Start of Block

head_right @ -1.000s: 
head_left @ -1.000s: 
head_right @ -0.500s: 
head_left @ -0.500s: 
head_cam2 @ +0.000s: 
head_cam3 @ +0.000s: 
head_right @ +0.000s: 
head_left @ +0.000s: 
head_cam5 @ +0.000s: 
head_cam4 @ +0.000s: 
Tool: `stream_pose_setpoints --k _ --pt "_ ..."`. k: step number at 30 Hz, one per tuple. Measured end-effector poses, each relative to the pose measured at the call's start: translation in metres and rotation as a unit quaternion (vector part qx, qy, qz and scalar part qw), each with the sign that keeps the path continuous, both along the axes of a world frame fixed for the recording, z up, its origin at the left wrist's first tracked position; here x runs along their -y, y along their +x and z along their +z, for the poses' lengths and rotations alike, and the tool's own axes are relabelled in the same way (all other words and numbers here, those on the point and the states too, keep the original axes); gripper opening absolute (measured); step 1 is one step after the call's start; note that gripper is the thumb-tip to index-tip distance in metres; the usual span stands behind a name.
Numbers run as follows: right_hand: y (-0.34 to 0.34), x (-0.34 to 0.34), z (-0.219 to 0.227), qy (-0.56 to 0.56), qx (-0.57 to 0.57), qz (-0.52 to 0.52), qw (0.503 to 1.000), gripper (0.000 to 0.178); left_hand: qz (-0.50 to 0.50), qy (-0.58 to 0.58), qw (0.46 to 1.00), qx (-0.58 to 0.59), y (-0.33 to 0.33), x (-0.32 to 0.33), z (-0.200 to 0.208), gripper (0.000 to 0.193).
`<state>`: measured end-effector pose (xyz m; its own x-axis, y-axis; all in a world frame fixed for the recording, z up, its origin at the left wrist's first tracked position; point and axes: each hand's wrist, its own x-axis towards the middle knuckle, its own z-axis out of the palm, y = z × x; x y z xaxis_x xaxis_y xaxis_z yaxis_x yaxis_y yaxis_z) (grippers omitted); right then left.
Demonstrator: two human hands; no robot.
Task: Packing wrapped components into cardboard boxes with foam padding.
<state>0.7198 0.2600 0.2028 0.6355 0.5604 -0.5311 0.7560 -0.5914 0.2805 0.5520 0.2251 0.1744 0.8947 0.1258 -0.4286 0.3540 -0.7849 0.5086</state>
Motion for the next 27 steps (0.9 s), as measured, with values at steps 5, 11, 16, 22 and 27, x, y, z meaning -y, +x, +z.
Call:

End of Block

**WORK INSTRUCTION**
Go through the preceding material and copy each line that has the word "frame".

**TASK ANSWER**
Tool: `stream_pose_setpoints --k _ --pt "_ ..."`. k: step number at 30 Hz, one per tuple. Measured end-effector poses, each relative to the pose measured at the call's start: translation in metres and rotation as a unit quaternion (vector part qx, qy, qz and scalar part qw), each with the sign that keeps the path continuous, both along the axes of a world frame fixed for the recording, z up, its origin at the left wrist's first tracked position; here x runs along their -y, y along their +x and z along their +z, for the poses' lengths and rotations alike, and the tool's own axes are relabelled in the same way (all other words and numbers here, those on the point and the states too, keep the original axes); gripper opening absolute (measured); step 1 is one step after the call's start; note that gripper is the thumb-tip to index-tip distance in metres; the usual span stands behind a name.
`<state>`: measured end-effector pose (xyz m; its own x-axis, y-axis; all in a world frame fixed for the recording, z up, its origin at the left wrist's first tracked position; point and axes: each hand's wrist, its own x-axis towards the middle knuckle, its own z-axis out of the palm, y = z × x; x y z xaxis_x xaxis_y xaxis_z yaxis_x yaxis_y yaxis_z) (grippers omitted); right then left.

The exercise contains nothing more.